** Work instructions **
The answer is all of the data repeated exactly, with each picture omitted.

** Data to use **
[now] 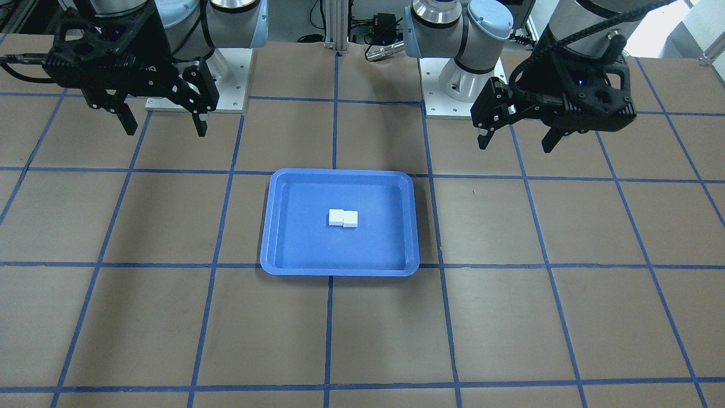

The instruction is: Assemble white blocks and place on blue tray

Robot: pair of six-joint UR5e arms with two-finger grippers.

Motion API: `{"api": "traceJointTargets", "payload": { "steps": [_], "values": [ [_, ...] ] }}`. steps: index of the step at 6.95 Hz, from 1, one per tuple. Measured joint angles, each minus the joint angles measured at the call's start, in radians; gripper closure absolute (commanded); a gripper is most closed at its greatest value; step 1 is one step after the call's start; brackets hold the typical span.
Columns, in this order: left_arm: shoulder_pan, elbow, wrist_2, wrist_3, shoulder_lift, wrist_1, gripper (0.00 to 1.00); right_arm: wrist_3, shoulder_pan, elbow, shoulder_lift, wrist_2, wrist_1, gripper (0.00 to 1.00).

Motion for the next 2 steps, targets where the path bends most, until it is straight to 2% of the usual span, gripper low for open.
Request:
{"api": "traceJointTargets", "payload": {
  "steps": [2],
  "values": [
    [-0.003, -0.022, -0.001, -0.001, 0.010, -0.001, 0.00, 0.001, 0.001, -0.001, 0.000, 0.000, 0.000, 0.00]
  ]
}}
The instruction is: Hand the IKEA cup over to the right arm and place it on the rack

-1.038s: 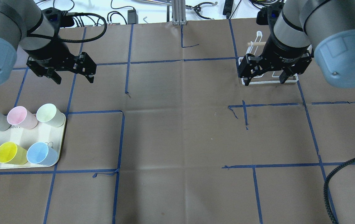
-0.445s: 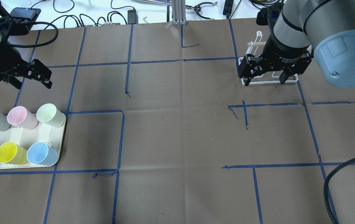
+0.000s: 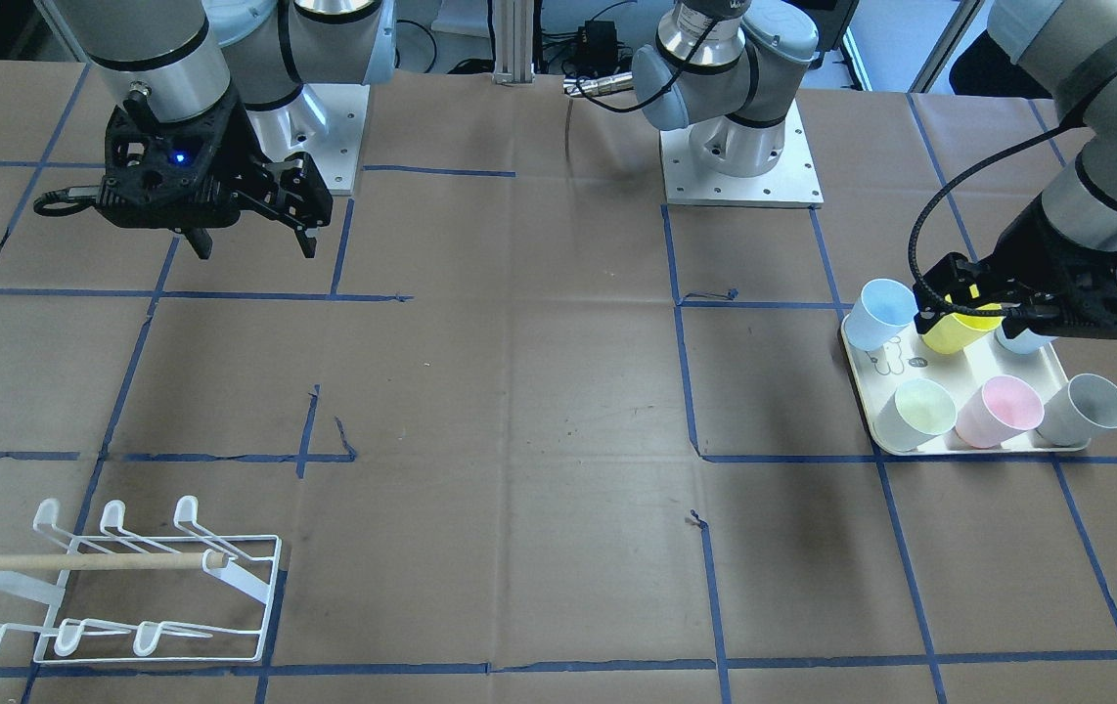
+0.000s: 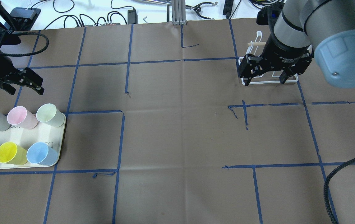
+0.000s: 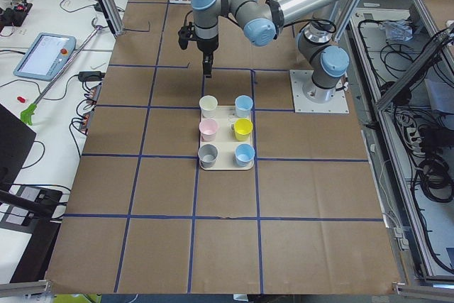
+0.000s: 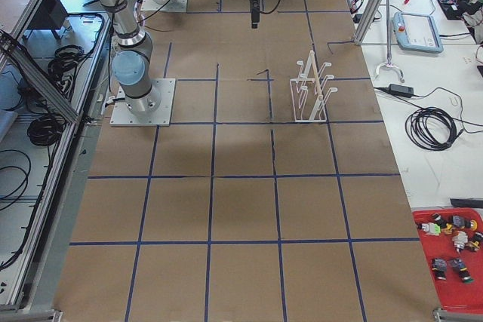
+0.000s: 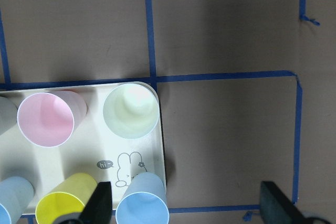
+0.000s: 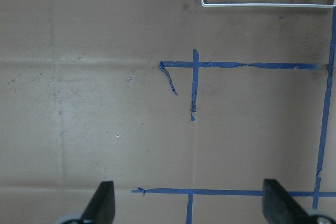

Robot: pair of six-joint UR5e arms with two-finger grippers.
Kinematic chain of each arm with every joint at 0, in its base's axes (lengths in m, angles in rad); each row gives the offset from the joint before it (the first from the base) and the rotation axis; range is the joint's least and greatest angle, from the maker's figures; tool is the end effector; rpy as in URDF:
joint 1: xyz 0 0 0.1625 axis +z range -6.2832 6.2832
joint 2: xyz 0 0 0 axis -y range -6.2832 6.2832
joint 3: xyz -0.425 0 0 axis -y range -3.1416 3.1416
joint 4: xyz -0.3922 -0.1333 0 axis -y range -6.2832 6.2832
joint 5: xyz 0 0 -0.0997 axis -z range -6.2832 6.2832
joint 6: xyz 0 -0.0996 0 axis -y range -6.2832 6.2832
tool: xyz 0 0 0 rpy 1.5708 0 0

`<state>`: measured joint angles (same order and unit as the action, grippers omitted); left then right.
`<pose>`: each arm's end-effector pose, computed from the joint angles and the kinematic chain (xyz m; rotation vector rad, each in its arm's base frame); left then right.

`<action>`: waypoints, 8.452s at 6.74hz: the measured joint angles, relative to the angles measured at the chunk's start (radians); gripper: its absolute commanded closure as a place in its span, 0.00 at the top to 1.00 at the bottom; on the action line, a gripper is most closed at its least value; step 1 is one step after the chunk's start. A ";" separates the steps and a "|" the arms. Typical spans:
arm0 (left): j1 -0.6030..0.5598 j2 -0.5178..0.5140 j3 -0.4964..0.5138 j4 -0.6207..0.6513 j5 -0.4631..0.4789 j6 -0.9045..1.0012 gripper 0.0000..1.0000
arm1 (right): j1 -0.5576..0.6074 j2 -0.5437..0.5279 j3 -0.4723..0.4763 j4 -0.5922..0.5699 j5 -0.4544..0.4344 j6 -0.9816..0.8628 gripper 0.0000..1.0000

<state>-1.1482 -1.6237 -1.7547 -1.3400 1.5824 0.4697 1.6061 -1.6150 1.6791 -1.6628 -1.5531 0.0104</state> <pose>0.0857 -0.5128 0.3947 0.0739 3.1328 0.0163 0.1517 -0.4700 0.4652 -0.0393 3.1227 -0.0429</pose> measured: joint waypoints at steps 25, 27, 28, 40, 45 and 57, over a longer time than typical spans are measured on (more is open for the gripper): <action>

** Written response **
[now] 

The instruction is: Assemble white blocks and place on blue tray

Robot: pair of six-joint UR5e arms with two-finger grippers.

Motion API: `{"api": "traceJointTargets", "payload": { "steps": [_], "values": [ [_, ...] ] }}`. steps: index of the step at 6.95 Hz, from 1, one per tuple. Measured joint angles, each minus the joint angles measured at the call's start, in radians; gripper closure absolute (commanded); a gripper is most closed at its greatest value; step 1 is one step after the call's start; brackets hold the typical span.
Columns, in this order: left_arm: shoulder_pan, elbow, wrist_2, wrist_3, shoulder_lift, wrist_1, gripper (0.00 to 1.00); right_arm: wrist_3, shoulder_pan, elbow, shoulder_lift, wrist_2, wrist_1, gripper (0.00 to 1.00).

Motion for the next 2 steps, targets where the path bends most, until it is straight to 2% of the usual span, gripper low for open.
Request:
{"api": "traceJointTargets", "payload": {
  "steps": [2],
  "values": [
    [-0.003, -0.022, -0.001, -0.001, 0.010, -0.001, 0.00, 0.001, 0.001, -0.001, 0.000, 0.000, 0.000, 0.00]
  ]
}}
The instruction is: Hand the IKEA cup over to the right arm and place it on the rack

-1.038s: 
-0.445s: 
+0.000s: 
+0.000s: 
+0.000s: 
+0.000s: 
+0.000s: 
+0.000s: 

Robot: pair of six-joint UR5e arms with two-finger grippers.
Kinematic chain of each arm with every joint at 0, in its base's axes (lengths in m, angles in rad); each row gives the offset from the joint before it (the first from the base) and the rotation axis; range is the joint's least and greatest angle, from the maker's figures; tool is the end effector; rpy as in URDF:
joint 1: xyz 0 0 0.1625 axis +z range -6.2832 6.2832
joint 2: xyz 0 0 0 axis -y range -6.2832 6.2832
joint 3: xyz -0.425 0 0 axis -y range -3.1416 3.1416
joint 4: xyz -0.3922 -0.1333 0 axis -y range -6.2832 6.2832
joint 5: xyz 0 0 -0.0997 axis -z range -6.2832 6.2832
joint 6: xyz 0 -0.0996 0 axis -y range -6.2832 6.2832
tool: xyz 0 0 0 rpy 1.5708 0 0

`<state>`: measured joint angles (same order and unit as the action, grippers omitted); left then right.
`<pose>`: each arm's end-effector pose, computed from the joint angles and the kinematic chain (xyz m; rotation vector rad, each in its arm's base frame); left then right.

`<action>`: waypoints, 8.452s at 6.74hz: the measured joint angles, relative to the angles measured at the chunk's start (radians); gripper: its absolute commanded closure as a place in its span, 0.00 at the top to 1.00 at the bottom; on the action line, a gripper is most closed at its least value; step 1 is one step after the chunk's start. A ";" separates the steps and a "|" the arms. Typical spans:
arm0 (left): j1 -0.6030..0.5598 j2 -0.5178..0.5140 j3 -0.4964..0.5138 j4 -0.6207..0.6513 j5 -0.4631..0.4789 j6 -0.9045..1.0012 gripper 0.0000..1.0000
arm1 (right): j1 -0.5576..0.6074 j2 -0.5437..0.5279 j3 -0.4723..0.4763 j4 -0.5922..0.5699 j5 -0.4544..0.4344 j6 -0.9816..0.8628 gripper 0.0000..1.0000

<state>-1.1482 -1.6237 -1.7547 -1.3400 1.5824 0.4697 1.6061 -1.6150 1.6791 -1.6628 -1.5531 0.0104</state> <pose>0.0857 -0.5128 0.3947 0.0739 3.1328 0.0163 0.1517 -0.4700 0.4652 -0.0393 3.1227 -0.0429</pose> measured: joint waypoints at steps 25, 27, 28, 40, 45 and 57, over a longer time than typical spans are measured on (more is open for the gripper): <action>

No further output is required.